As much as you love your partner, there are times when you need your own space! Your money is no different. Sometimes it makes financial sense to share your money and assets, and other times it is a smart move to keep them separate. Here’s how to safeguard yourself and your finances.
Living expenses: Share and save
Sharing expenses in a relationship can be a significant boost to your budget. Just think of the savings you make on one home loan or one month’s rent alone! This is an example of where it pays to go in it together.
Bank accounts: Keep separate
Sharing a bank account usually means the account is in the name of one partner, who is the account owner, with the other partner as signatory.
The partner who is a signatory effectively has no bank account and cannot build up a track record of how well they manage their bank account and credit. For example, not having bounced debit orders or going over an overdraft limit will build a better track record and credit score for the account owner, not the signatory. When the account owner dies, the signatory will find themselves without access to funds as the bank account will be frozen. In addition, the owner of the bank account can remove the other partner’s signatory powers at any time without any warning.
Separate bank accounts doesn’t mean you can’t share expenses. You can open a new account for shared expenses that you each contribute an agreed amount to every month to cover shared costs.
Investments: Keep separate
Even if you have shared investment goals, having your own investments means you have access to the money you have saved and invested, and can withdraw funds if you need to. And, as with bank accounts, if something happens, you don’t run the risk of being left without any investments or access to the money you have contributed.
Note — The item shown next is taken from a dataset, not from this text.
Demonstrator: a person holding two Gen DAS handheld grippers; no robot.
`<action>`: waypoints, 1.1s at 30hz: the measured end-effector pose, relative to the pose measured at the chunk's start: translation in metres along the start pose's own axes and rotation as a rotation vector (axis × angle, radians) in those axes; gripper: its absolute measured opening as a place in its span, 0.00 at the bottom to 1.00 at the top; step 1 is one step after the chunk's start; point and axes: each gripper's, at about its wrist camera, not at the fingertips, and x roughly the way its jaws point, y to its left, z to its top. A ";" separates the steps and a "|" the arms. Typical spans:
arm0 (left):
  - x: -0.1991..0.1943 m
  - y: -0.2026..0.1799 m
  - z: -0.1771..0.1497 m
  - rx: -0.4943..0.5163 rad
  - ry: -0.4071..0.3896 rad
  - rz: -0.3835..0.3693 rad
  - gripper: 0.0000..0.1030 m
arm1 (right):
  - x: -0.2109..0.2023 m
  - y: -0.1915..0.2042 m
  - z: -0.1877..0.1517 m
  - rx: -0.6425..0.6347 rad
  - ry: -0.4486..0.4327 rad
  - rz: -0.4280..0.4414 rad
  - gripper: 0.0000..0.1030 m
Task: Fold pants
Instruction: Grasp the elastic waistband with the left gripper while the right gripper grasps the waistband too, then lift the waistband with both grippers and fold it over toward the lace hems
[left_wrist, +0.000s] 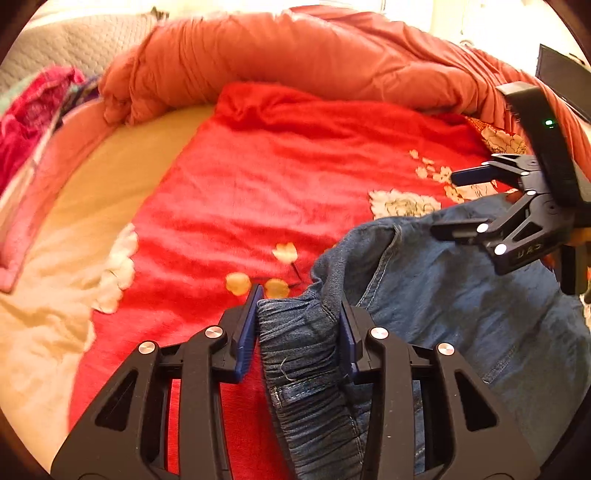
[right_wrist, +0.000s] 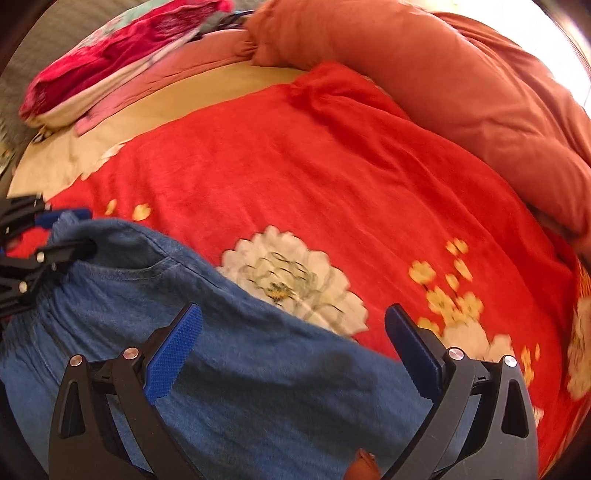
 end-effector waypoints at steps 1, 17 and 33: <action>-0.003 -0.001 0.001 0.000 -0.015 0.001 0.28 | 0.001 0.003 0.001 -0.026 -0.005 0.001 0.96; -0.012 -0.001 0.001 0.010 -0.059 0.027 0.28 | 0.011 0.044 -0.006 -0.136 -0.006 0.049 0.16; -0.069 -0.026 -0.004 0.113 -0.196 0.074 0.28 | -0.099 0.058 -0.049 0.070 -0.227 0.025 0.12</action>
Short-term debt: Keep separate
There are two reasons to consider keeping your short-term debt separate in your relationship.
Firstly, if one partner racks up too much debt the other may be liable for these, even if the relationship ends. For example if you co-sign on debts, stand as surety, or are married in community of property you may be liable for your partner’s debts.
The second reason to keep your short-term debt separate is to ensure both partners can build a good credit score. Having short-term credit and managing it well, for example paying amounts due on time, is a good way to build a credit score. This is difficult to do when you have joint accounts, which could leave one partner with a low credit score and difficulties signing contracts, such as for new credit or even a cell phone contract.
Home ownership: Share if it makes sense and you have an exit plan
Home loan repayments have become a lot more expensive recently, making it hard to afford a home loan on one salary. Taking a joint home loan can set you on the road to property ownership. Make sure you have an agreement that details what happens to the property and loan if your relationship ends, for example you sell the home and split the proceeds, or one partner keeps the property and pays the other partner an agreed sum of money.
If one partner purchases property and takes out a home loan, they are the owner of the property and responsible for paying the home loan, even if the other partner contributes in cash or kind, such as maintaining the property. Here, you should also have an exit plan, such as a legal contract or legal cohabitation agreement that sets out any financial arrangement when you split up, such as the partner who owns the property paying an amount to the other partner for their contribution to the property.
Finally: Protect yourself against unforeseen expenses
Insurance such as home and motor vehicle insurance, funeral cover, as well as medical aid, protects you against unexpected, untimely losses that can wipe out your savings, wealth building plans, and leave you in debt! Take out short-term insurance, funeral cover, and consider medical aid to protect yourself and your partner against these costs. You may also be able to get lower premiums if you have one policy covering both of you than two separate policies!
Life insurance, with your partner as beneficiary, will ensure you have funds to pay expenses and even pay off debt if your partner passes.
Be practical, up to a point
Healthy finances go a long way towards healthy relationships. Talk openly and honestly about money and work towards agreeing on how money should be spent, saved and invested. Take care of the money and you have financial peace of mind and one less area of conflict in your relationship!